◆ **What is required**
Give back an exact copy of the lines below, from the first through the line with "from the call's"; please stop there.

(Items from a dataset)
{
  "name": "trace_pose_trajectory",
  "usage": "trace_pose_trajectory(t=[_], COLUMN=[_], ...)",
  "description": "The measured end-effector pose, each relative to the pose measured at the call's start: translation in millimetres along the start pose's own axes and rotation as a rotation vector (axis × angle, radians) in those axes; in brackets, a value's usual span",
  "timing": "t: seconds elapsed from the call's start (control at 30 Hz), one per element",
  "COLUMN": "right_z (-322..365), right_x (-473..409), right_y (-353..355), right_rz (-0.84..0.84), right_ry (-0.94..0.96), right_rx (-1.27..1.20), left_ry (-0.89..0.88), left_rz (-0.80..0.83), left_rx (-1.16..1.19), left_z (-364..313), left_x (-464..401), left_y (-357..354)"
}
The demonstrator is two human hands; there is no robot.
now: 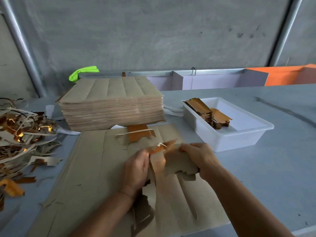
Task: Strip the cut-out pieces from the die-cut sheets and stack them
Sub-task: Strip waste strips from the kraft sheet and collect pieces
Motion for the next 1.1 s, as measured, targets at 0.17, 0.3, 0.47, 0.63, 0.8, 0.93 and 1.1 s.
trace_pose_trajectory(t=[0.17,0.3,0.47,0.63,0.8,0.93,1.1], right_z=[-6,-17,-33,-37,-38,-34,-30], right_x=[-10,-16,-14,-5,0,0,-6], right_y=[-27,-19,18,52,73,63,49], right_rz=[0.108,-0.021,-0.266,-0.363,-0.406,-0.334,-0.292], right_ry=[-0.190,-0.162,-0.093,-0.031,0.008,0.026,0.043], right_rx=[-0.183,-0.232,-0.302,-0.272,-0.317,-0.361,-0.356], left_ry=[-0.214,-0.249,-0.231,-0.192,0.162,0.082,0.116], left_rz=[0.191,0.202,0.241,0.189,-0.022,0.063,0.640], left_rx=[-0.143,-0.211,-0.217,-0.076,0.204,0.216,0.181], left_z=[-22,-23,-22,-15,27,14,5], left_x=[13,14,19,25,18,19,32], left_y=[-26,-28,-25,-1,41,38,-18])
Point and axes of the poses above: each hand's wrist, its own x-axis away from the middle knuckle, its own y-axis out of the back of the hand, z = x × y, the point moved 10 cm from there along -x, towards the middle knuckle, and after that the axes turned 9 degrees about x, right-handed, at the moved point
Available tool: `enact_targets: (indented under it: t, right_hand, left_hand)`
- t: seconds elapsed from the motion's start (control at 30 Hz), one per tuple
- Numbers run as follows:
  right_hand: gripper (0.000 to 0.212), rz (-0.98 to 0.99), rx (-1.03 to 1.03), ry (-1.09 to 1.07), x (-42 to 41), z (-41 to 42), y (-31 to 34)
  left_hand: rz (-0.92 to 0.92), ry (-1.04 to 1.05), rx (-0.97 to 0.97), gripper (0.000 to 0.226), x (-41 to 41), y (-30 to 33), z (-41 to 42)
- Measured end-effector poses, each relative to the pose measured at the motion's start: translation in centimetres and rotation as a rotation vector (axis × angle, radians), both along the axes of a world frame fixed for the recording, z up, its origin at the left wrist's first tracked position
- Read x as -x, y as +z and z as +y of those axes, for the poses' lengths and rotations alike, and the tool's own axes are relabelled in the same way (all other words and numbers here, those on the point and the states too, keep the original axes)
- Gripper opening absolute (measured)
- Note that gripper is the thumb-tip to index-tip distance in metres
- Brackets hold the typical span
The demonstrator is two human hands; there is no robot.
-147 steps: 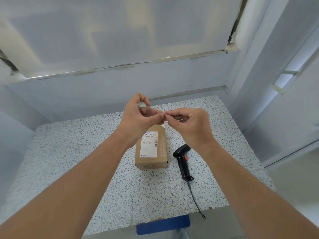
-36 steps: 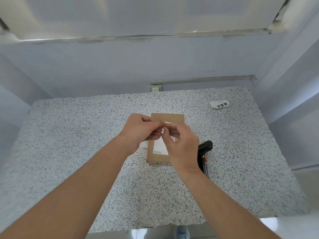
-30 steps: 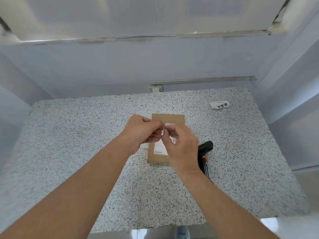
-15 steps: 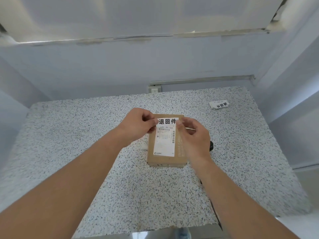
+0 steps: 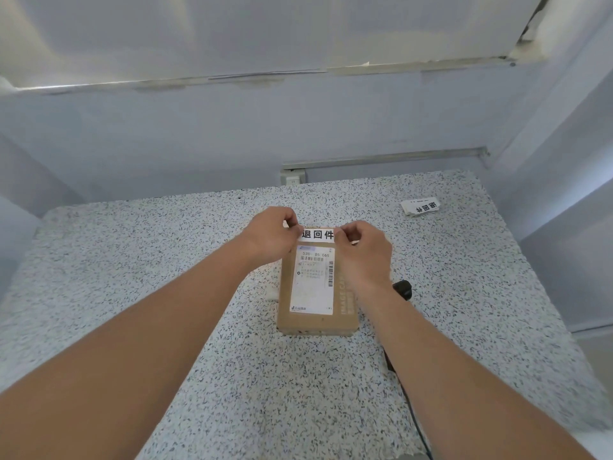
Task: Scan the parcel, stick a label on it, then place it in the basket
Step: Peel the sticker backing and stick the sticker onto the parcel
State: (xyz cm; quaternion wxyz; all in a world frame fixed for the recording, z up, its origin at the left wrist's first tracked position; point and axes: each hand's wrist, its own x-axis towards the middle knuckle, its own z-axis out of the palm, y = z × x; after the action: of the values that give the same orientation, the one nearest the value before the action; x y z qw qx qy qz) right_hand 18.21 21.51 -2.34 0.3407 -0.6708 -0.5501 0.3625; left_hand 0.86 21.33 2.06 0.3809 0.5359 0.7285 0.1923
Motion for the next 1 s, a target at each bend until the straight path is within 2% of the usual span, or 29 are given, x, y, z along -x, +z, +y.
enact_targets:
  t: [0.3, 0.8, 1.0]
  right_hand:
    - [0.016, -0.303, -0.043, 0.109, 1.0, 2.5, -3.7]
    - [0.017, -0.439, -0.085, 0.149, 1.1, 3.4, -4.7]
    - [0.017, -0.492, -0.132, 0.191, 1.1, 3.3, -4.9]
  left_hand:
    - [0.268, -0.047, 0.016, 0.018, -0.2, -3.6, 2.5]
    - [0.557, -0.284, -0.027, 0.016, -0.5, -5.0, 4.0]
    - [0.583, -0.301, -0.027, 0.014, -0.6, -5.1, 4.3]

◆ **The completed task**
{
  "name": "trace_pose_trajectory",
  "usage": "trace_pose_trajectory(t=[_], COLUMN=[_], ...)",
  "description": "The measured end-effector pose, each relative to the pose measured at the call's start: translation in millimetres along the start pose's own axes and rotation as a rotation vector (axis × angle, radians) in those axes; in brackets, a value's usual span",
  "timing": "t: seconds elapsed from the call's start (control at 30 Hz), one per element",

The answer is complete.